American Medical News
By region Map
By health plan
Topics & series
HEALTH & SCIENCE
Recalled drug could see unprecedented return to market
Increased vigilance would be called for in supervising patients taking Lotronex for irritable bowel syndrome.
By Susan J. Landers, AMNews staff. June 3, 2002.
Washington -- The Food and Drug Administration and the manufacturer of a medication that was touted by many as the only effective treatment for irritable bowel syndrome are discussing whether the drug should be returned to the market after being recalled.
If alosetron hydrochloride, Lotronex, does become available after a safety recall it would be a first, said an FDA spokesman.
In February 2000, the agency initially approved Lotronex for use by women with IBS. (Clinical trials had included too few men to allow approval of the drug for men, but many were prescribed it off-label.)
However, the drug was voluntarily withdrawn by its manufacturer, Glaxo Wellcome, in November 2000, after numerous reports of serious adverse effects, including ischemic colitis and complications from constipation. Lotronex was thought to be the contributing cause in seven deaths, according to the FDA.
The drug's withdrawal prompted a major outcry by those for whom Lotronex had proven very effective, prompting the agency to take another look at the medication.
As of mid-May the FDA was still negotiating with the manufacturer, now known as GlaxoSmithKline, on conditions agreeable to both that would allow for the drug's return to the market.
Following a joint public hearing, the FDA's Drug Safety and Risk Management Subcommittee and Gastrointestinal Drugs Advisory Committee recommended the drug be returned to the market with certain restrictions.
The committees advised prescribing the drug only to patients with the most severe symptoms and requiring that they receive counseling about the drug's potential risks.
The syndrome affects 10% to 20% of adults in this country and women are nearly twice as likely as men to have IBS. It is also most common among those 15 to 44 years old.
IBS prompts an estimated 3.5 million physician visits, 2.2 million drug prescriptions and 35,000 hospitalizations each year, according to the American Gastroenterological Assn.
It also accounts for 28% of all referrals to gastroenterologists, the association notes.
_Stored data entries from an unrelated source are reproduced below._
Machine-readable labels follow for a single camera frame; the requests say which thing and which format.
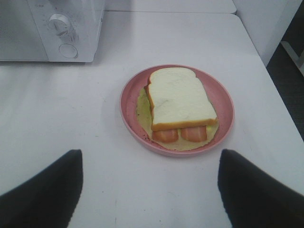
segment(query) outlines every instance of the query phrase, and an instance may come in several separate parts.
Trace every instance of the sandwich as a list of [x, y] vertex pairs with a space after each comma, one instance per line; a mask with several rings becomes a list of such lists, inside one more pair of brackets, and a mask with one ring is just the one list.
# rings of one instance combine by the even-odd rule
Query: sandwich
[[154, 71], [140, 91], [136, 111], [150, 140], [171, 150], [201, 147], [219, 126], [203, 84], [184, 67]]

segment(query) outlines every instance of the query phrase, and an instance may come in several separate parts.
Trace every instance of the microwave knob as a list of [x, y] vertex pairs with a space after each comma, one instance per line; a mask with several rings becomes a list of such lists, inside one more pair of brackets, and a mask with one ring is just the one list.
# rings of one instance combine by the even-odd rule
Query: microwave knob
[[70, 20], [59, 13], [55, 13], [49, 18], [48, 26], [55, 31], [56, 35], [59, 37], [65, 36], [73, 30]]

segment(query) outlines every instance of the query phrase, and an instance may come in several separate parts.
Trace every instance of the white microwave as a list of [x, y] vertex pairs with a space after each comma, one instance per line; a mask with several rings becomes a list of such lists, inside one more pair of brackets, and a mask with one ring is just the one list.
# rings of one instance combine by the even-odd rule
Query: white microwave
[[92, 62], [105, 0], [0, 0], [0, 61]]

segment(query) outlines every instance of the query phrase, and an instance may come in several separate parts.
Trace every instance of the white table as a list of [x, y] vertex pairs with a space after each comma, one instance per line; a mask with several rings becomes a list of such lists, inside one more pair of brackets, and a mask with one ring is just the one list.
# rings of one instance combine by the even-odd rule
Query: white table
[[107, 11], [233, 13], [232, 0], [106, 0]]
[[[204, 70], [229, 91], [234, 127], [208, 153], [164, 157], [124, 126], [124, 84], [160, 64]], [[304, 143], [235, 15], [106, 12], [93, 63], [1, 63], [0, 97], [0, 194], [82, 149], [71, 228], [230, 228], [217, 187], [223, 148], [304, 194]]]

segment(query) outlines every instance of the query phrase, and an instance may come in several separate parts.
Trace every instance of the white bread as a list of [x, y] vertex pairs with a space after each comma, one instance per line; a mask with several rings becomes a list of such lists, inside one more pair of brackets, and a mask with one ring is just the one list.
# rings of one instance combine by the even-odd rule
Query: white bread
[[162, 68], [146, 88], [153, 131], [214, 125], [217, 114], [195, 73], [183, 67]]

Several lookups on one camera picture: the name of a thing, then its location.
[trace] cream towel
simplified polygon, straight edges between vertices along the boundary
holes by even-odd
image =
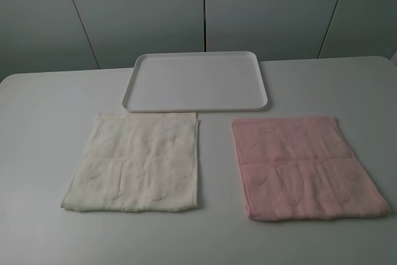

There is no agreement on a single cause for the syndrome, which can have as its predominant symptom either constipation or diarrhea.
Some physicians agree that the drug should be returned to the market as long as patients and physicians take the proper care in prescribing and using the medication.
"I think that for patients who were well-selected -- who had met the criteria for irritable bowel syndrome and had diarrhea predominance and were women -- there was a reasonable likelihood for a good response," said Ray Clouse, MD, professor of medicine and psychiatry at Washington University School of Medicine in St. Louis.
Dr. Clouse had prescribed Lotronex for some of his women patients.
Many of the traditional medications prescribed to treat IBS are low-risk but also low-efficacy drugs. They include antispasmodics, opiates and fiber supplements as well as tricyclic antidepressants.
"They are so low in efficacy that it has taken meta-analyses of many reports to come to the conclusion that they are effective. So you're dealing with medications that are marginally superior to placebo," said Dr. Clouse.
Jeffrey Roberts, president and founder of the Irritable Bowel Syndrome Self Help Group would agree. "I've suffered from IBS for 25 years, and nothing has been as effective as Lotronex."
But others believe the risks of taking the drug outweigh any benefits.
The agency watchdog group Public Citizen, for example, said that approval for remarketing the drug would constitute a "reckless" action by the FDA.